An explosion of protests?

Observers say the streets of these countries will likely witness new protests in addition to those they have been experiencing over the past few weeks, mainly against the imposition of new precautionary measures.

In France, for example, violent protests erupted in the islands of Guadeloupe and Martinique against the imposition of a "health passport" on workers in the health and social services sectors. Under the new mandate, healthcare workers are required to carry a health pass, or vaccine passport, for access to public buildings, including restaurants, cafes and libraries. Distrust of the French government runs deep in Guadeloupe and Martinique, where rampant use of the pesticide chlordecone in banana plantations has been officially established as the cause of prostate cancer in over 90 percent of the adult population.

In Germany, the powerful workers’ unions are demanding an increase in salaries due to the weakening of purchasing power caused by inflation. A request that the government answered with a slight salary hike of 0.9 percent, which the French economist Eric Dore does not consider capable of ending the issue. He does not imagine that “the weakening of purchasing power caused by inflation will pass without new demands for an increase in salaries”.
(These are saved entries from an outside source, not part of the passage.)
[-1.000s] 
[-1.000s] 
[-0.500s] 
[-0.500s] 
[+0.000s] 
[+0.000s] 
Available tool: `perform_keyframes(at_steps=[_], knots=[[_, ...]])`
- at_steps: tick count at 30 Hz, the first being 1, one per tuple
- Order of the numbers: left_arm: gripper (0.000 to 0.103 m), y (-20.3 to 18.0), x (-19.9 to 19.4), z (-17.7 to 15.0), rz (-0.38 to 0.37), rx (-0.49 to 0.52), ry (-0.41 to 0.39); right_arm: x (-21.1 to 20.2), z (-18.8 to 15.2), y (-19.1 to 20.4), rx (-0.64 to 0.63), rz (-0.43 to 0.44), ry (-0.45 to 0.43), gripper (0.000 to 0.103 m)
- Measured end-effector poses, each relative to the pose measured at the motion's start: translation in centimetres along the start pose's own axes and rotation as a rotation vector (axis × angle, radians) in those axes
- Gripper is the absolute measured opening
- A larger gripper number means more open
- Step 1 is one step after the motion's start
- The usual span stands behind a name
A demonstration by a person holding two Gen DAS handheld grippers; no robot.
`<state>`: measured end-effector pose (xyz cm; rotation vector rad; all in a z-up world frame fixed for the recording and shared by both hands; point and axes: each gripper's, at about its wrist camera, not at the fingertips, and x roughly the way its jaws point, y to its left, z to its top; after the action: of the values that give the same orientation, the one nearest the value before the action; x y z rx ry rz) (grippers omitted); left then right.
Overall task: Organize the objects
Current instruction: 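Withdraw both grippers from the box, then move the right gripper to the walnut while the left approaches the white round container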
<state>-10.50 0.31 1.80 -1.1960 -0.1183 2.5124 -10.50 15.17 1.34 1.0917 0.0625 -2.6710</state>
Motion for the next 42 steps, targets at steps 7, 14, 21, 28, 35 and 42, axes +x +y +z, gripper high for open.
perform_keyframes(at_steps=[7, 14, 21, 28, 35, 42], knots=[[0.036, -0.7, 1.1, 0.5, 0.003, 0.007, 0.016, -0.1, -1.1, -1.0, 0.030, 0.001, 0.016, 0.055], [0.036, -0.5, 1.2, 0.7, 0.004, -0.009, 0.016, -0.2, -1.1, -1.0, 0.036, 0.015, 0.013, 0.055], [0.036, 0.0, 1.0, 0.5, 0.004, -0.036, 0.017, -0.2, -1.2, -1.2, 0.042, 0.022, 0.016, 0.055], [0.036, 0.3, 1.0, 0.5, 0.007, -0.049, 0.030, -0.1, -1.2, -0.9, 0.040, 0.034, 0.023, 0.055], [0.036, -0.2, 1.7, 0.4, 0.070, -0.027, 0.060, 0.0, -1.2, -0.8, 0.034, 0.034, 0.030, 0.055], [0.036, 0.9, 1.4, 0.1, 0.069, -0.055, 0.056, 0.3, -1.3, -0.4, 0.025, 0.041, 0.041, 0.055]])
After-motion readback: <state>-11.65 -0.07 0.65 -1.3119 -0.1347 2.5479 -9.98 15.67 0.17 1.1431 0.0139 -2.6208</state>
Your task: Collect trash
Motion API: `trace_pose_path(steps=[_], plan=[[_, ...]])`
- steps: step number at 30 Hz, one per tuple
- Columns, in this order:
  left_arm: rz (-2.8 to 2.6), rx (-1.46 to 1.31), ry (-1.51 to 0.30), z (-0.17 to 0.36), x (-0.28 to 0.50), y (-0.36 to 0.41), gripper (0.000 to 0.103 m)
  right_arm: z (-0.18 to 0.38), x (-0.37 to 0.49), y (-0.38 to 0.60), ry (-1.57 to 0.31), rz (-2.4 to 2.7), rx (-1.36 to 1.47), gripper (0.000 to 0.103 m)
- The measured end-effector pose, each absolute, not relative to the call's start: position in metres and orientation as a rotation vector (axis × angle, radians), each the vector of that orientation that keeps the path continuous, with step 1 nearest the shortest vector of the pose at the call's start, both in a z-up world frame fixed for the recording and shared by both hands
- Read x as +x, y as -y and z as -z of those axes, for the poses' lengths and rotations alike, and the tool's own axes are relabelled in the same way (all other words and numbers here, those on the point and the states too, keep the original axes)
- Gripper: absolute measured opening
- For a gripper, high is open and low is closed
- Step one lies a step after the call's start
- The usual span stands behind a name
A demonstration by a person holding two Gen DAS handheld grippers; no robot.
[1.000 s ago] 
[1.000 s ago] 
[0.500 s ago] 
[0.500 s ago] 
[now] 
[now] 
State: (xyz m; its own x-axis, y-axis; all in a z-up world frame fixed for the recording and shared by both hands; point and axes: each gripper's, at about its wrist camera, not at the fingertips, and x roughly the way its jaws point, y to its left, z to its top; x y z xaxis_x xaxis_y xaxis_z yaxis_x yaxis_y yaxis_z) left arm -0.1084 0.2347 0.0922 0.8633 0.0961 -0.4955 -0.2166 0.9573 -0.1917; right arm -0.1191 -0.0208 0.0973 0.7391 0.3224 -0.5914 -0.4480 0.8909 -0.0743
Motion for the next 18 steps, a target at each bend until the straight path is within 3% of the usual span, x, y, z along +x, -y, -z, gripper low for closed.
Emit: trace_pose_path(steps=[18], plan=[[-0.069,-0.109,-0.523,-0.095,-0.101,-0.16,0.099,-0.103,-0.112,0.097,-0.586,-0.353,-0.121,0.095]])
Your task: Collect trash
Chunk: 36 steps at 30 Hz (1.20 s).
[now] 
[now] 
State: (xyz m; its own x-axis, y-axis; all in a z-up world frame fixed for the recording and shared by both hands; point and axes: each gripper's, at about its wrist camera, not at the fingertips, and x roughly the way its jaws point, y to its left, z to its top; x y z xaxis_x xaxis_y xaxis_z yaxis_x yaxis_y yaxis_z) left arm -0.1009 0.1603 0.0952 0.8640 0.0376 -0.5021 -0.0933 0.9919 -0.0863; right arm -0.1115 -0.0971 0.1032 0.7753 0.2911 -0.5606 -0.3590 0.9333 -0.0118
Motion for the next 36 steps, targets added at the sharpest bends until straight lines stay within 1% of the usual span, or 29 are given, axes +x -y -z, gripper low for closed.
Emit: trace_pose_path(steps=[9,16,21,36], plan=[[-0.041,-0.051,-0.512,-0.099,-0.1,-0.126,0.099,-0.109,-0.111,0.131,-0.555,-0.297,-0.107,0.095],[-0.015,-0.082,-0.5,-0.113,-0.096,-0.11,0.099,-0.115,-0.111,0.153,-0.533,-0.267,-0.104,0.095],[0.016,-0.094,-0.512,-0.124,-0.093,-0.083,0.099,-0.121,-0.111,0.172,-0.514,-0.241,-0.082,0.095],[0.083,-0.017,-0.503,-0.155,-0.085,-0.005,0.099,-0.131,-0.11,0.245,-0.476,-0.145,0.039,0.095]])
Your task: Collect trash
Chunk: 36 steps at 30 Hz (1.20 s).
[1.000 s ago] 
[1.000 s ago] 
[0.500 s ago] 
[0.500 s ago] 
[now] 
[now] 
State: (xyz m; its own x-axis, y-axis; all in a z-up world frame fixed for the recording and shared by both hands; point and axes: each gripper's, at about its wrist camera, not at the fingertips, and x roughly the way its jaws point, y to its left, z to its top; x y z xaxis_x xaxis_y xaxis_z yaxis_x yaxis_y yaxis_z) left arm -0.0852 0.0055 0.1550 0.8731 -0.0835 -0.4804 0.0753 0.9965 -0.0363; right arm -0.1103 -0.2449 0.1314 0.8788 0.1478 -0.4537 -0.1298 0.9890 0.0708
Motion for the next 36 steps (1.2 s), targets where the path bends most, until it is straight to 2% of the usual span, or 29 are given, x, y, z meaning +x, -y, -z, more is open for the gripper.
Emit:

This is in addition to the possibility that these economic conditions will contribute to reviving the waves of protests that the world, and Europe in particular, has known throughout 2019. Belgian sociologist Geoffrey Bleiers mentions in his study “The pandemic as a battlefield” that “the health pandemic has devoted the social problems that were the subject of the protests of the period prior to their occurrence,” and that “these protests can return strongly in the post-general closure stage”.

In the same context, the Carnegie Institution predicted in a study published last year: “With the painful economic effects caused by the pandemic, and exposing the great imbalance in governance, the area of popular anger began to escalate, which will be expressed in large-scale protests that will occur in the months following the lifting of precautionary measures.”